ＷＶＰによるワクチン接種の１日前に、コントロールおよびｍｉＲ－１９２ＥＶを若齢および老齢マウスに注射し、特異的抗体総ＩｇＧ、ＩｇＧ１、およびＩｇＧ２を評価した。興味深いことに、図２７に示すように、ＩｇＧ１ではなく特定のＩｇＧおよびＩｇＧ２ｃが、加齢マウスへのｍｉＲ－１９２ＥＶの投与によって著しく増加したことが確認された。ＩｇＧ２ｃ産生はＴｈ１応答を必要とすることが知られているため、これらのデータは、ｍｉＲ－１９２ＥＶが老齢マウスのＴｈ１応答を改善したことを示している。このことは、ｍｉＲ－１９２ＥＶが、インビボでワクチンの有効性を改善したという観察と一致している。以上の結果は、加齢に伴うＥＶｍｉＲ－１９２が過炎症状態を緩和し、ワクチン接種の有効性を改善することを示している。

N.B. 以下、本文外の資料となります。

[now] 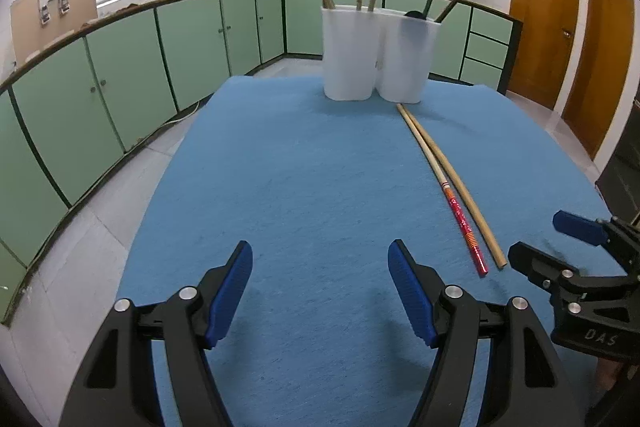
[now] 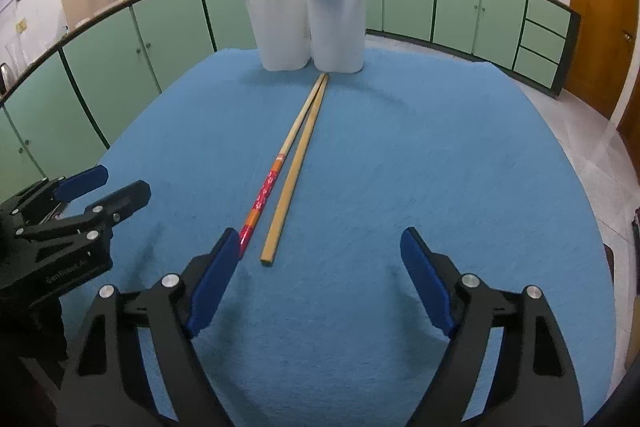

上記の詳細な記載は、本発明の目的及び対象を単に説明するものであり、添付の特許請求の範囲を限定するものではない。添付の特許請求の範囲から離れることなしに、記載された実施態様に対しての、種々の変更及び置換は、本明細書に記載された教示より当業者にとって明らかである。

本発明により、新規なワクチン組成物が提供された。

Claims

（ａ）抗原と、（ｂ）ｍｉｃｒｏＲＮＡ１－１９２（ｍｉＲ－１９２）とを含む、ワクチン組成物。
前記ｍｉＲ－１９２は細胞外小胞に含まれた状態にて含有される請求項１に記載のワクチン組成物。
６５歳またはそれ以上の年齢のヒト老齢者に投与されることを特徴とする、請求項１または２に記載のワクチン組成物。
前記抗原は病原体由来の抗原である、請求項１～３のいずれか一つに記載のワクチン組成物。
抗インフルエンザワクチン組成物である、請求項１～３のいずれか一つに記載のワクチン組成物。
前記抗原は、腫瘍に対するＴ細胞応答を選択的に引き出す腫瘍抗原である、請求項１～３のいずれか一つに記載のワクチン組成物。
哺乳動物への投与のためのワクチンを製造するための方法であって、
（１）ｍｉＲ－１９２を発現する動物培養細胞を培養する工程、
（２）前記動物培養細胞にウイルスを接種して感染させて細胞を培養することにより、細胞においてウイルスを複製する工程、および
（３）ウイルスを、ｍｉＲ－１９２とともに単離してウイルス調製物を製造する工程、
を含む方法。
前記ウイルス調製物を弱毒化または不活性化する工程をさらに含む、請求項７に記載の方法。
前記工程（３）における単離を、ｍｉＲ－１９２は細胞外小胞に含まれた状態にてウイルスとともに単離される、請求項７または８に記載の方法。
前記工程（３）における単離を、ウイルス粒子の大きさおよびｍｉＲ－１９２を含有する細胞外小胞の大きさに基づく分離方法により行う、請求項９に記載の方法。
前記分離方法が、約５０～約１５０ｎｍの粒子径に基づいて行われる請求項１０に記載の方法。
前記ウイルスがインフルエンザウイルスである請求項７～１１のいずれか一つに記載の方法。
前記動物培養細胞が、ＭＤＣＫ細胞、Ｖｅｒｏ細胞、ＰｅｒＣ６細胞、ＢＨＫ細胞、およびＣＨＯ細胞からなる群より選ばれる細胞である、請求項７～１２のいずれか一つに記載の方法。